Andrews purchased some land in 1994 and built an office and warehouse. For the next 10 years, business grew steadily, with Andrews designing and building landscapes, and later maintaining them, primarily for high-end residential clients.
"In landscape design, and also maintenance, you're solving peoples problems," Andrews points out. "That's what I like most about working in this profession. What I don't like is the seasonality, which makes it difficult to pay a living wage, and the commodity label that is attached to maintenance and lawn care." The soft-spoken owner grimaces a bit when he mentions "lawn care." He purchased a lawn care franchise a few years ago, thinking it would be a way to offer customers full service. He's getting out of the business, though, after struggling to get beyond the 800-customer mark.
"In our best year with lawn care, we brought in approximately $200,000," Andrews relates. "The lawn care business has many of the same challenges that maintenance does. Customers don't distinguish between services and service providers, and it's very competitive. Lawn care also has a small selling window, during which you need to be very aggressive. I'm not comfortable selling that way, so the business truly wasn't a good match for our company."
CUTTING OUT WASTE
Nonetheless, Andrews still believes in the natural synergy between lawn care and lawn maintenance. Today, though, his focus is to grow the high-end commercial segment of his market and, as previously mentioned, to add more landscape maintenance customers. He's also concentrating on driving waste out of his operation. "I don't think I'm exaggerating when I say that maintenance departments operate at no better than 75 percent of their capability," says Andrews. "In other words, there is 25 percent waste that can be driven out of most operations, ours included."
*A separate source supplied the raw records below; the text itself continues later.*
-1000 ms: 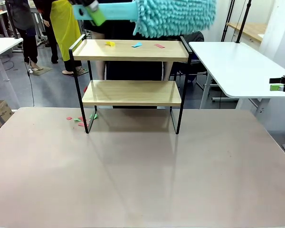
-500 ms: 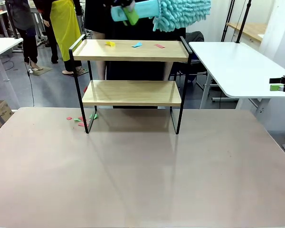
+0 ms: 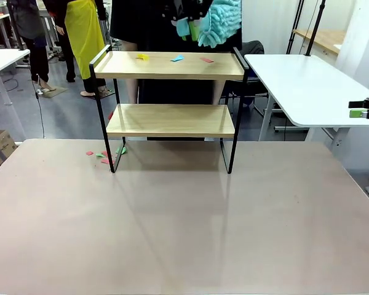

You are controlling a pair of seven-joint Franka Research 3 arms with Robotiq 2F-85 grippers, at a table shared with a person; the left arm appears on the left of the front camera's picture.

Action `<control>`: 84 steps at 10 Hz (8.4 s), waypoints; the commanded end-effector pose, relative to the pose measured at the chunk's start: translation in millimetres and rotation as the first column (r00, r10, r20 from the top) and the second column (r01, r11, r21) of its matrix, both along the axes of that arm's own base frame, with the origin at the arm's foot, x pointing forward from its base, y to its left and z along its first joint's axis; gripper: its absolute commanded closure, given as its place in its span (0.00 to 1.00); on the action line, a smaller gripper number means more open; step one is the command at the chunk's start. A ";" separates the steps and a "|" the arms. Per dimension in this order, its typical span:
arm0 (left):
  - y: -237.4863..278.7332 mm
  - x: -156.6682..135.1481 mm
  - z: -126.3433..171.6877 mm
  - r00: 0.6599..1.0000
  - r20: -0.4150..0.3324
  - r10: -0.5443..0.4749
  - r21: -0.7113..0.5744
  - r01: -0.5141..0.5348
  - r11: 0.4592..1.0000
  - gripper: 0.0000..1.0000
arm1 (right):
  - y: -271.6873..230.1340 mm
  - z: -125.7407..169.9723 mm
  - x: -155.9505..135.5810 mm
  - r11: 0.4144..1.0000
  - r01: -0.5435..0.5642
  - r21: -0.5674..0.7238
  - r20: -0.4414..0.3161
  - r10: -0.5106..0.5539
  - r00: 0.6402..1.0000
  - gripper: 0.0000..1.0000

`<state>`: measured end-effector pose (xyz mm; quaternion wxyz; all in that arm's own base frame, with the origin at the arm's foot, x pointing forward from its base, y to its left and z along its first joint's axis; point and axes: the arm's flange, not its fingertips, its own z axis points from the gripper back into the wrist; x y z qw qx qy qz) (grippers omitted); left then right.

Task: Clean the shelf.
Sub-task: Clean the specific section of the Shelf indicated by the human with the Duster, then hand the Duster back to the human.

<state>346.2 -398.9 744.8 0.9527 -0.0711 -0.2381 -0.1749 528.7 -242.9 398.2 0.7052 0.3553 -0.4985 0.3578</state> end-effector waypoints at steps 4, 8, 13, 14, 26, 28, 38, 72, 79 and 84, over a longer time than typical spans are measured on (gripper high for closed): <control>-60.0 24.4 0.7 0.987 -0.030 0.157 0.066 -0.155 0.986 0.86 | 2.2 2.2 -0.3 1.000 0.000 -0.001 0.003 0.000 1.000 0.00; -92.7 35.7 -26.9 0.980 -0.097 0.173 0.108 -0.163 0.981 0.86 | 2.2 2.2 -0.3 1.000 0.000 -0.001 0.003 0.000 1.000 0.00; -95.2 36.7 -60.4 0.978 -0.122 0.168 0.143 -0.150 0.978 0.86 | 2.2 2.2 -0.3 1.000 0.000 -0.001 0.003 0.000 1.000 0.00; -95.2 36.7 -60.4 0.978 -0.122 0.168 0.143 -0.150 0.978 0.86 | 2.2 2.2 -0.3 1.000 0.000 -0.001 0.003 0.000 1.000 0.00; 28.9 64.1 -64.3 0.880 -0.117 0.460 0.490 -0.352 0.798 0.86 | 2.2 2.2 -0.3 1.000 0.000 -0.001 0.003 0.000 1.000 0.00; 58.9 62.0 -61.0 0.854 -0.047 0.519 0.562 -0.407 0.721 0.86 | 2.2 2.2 -0.3 1.000 0.000 -0.001 0.003 0.000 1.000 0.00; 76.7 40.9 -40.1 0.836 0.067 0.545 0.590 -0.474 0.654 0.86 | 2.2 2.2 -0.3 1.000 0.000 -0.001 0.003 0.000 1.000 0.00; 237.6 -146.5 -61.9 0.401 -0.805 -0.437 0.377 0.915 0.146 0.86 | 2.2 2.2 -0.3 1.000 0.000 -0.001 0.003 0.000 1.000 0.00; 219.5 -133.8 -75.0 0.413 -0.812 -0.411 0.394 0.909 0.134 0.86 | 2.2 2.2 -0.3 1.000 0.000 -0.001 0.003 0.000 1.000 0.00; 219.5 -133.8 -75.0 0.413 -0.812 -0.411 0.394 0.909 0.134 0.86 | 2.2 2.2 -0.3 1.000 0.000 -0.001 0.003 0.000 1.000 0.00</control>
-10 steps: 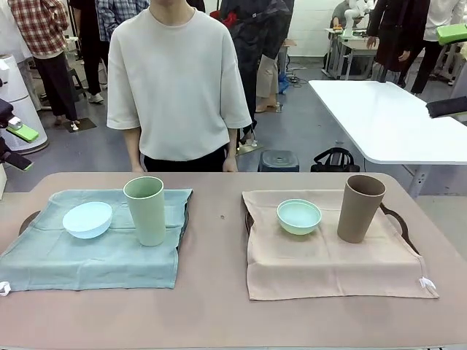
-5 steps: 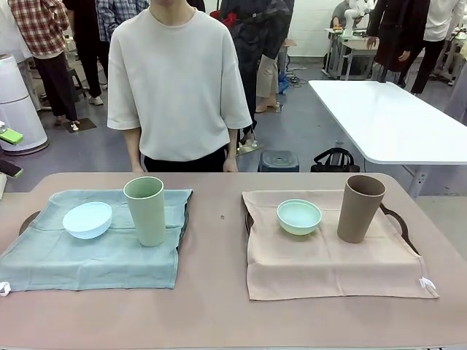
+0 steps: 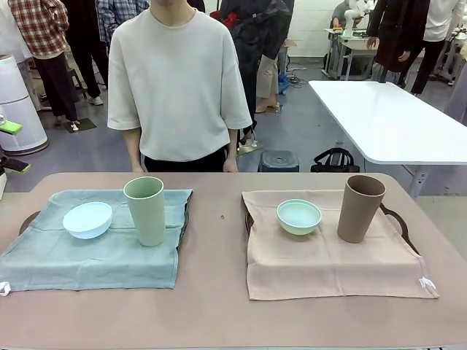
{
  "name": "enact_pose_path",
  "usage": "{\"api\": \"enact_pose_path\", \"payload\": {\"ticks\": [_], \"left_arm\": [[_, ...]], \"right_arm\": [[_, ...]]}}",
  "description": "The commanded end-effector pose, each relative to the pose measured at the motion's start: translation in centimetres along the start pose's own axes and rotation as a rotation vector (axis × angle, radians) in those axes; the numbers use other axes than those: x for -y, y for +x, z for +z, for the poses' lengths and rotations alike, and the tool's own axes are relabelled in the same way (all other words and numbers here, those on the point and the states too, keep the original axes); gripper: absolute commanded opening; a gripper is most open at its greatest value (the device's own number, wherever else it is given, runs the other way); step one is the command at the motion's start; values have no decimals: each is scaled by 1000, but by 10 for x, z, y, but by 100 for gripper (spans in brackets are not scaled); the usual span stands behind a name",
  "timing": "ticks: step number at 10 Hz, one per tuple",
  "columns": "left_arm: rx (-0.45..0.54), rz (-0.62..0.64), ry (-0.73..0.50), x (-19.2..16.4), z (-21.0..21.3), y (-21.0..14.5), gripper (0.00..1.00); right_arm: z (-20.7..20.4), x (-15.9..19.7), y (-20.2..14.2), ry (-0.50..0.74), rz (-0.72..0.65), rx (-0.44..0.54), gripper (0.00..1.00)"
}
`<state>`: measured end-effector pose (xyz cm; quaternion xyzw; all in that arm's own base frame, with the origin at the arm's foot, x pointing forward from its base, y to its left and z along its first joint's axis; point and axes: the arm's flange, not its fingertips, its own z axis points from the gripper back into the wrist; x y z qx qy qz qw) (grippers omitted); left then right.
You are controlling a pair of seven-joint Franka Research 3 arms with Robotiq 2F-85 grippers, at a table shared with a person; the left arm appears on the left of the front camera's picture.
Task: Set up a tray with a mat and arrange the tableware.
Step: Place the Picnic Bowl and Reusable plastic cup back onto the Handle tray in front of the human's position.
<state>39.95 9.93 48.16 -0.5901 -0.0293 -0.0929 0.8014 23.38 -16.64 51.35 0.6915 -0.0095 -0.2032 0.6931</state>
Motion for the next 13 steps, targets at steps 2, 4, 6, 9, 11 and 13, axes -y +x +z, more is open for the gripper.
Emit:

He attacked the waste dilemma last year by signing up for the JP Horizons "Working Smarter Training Challenge," a 52-week intensive training program on developing lean management skills. "Lean is about mapping out standards and procedures, but it's also about empowering employees," Andrews emphasizes. "When employees participate in kaizen events and other lean strategy meetings, they are learning to do things their way and not Gerry's way. They are making the important decisions about how to reduce waste."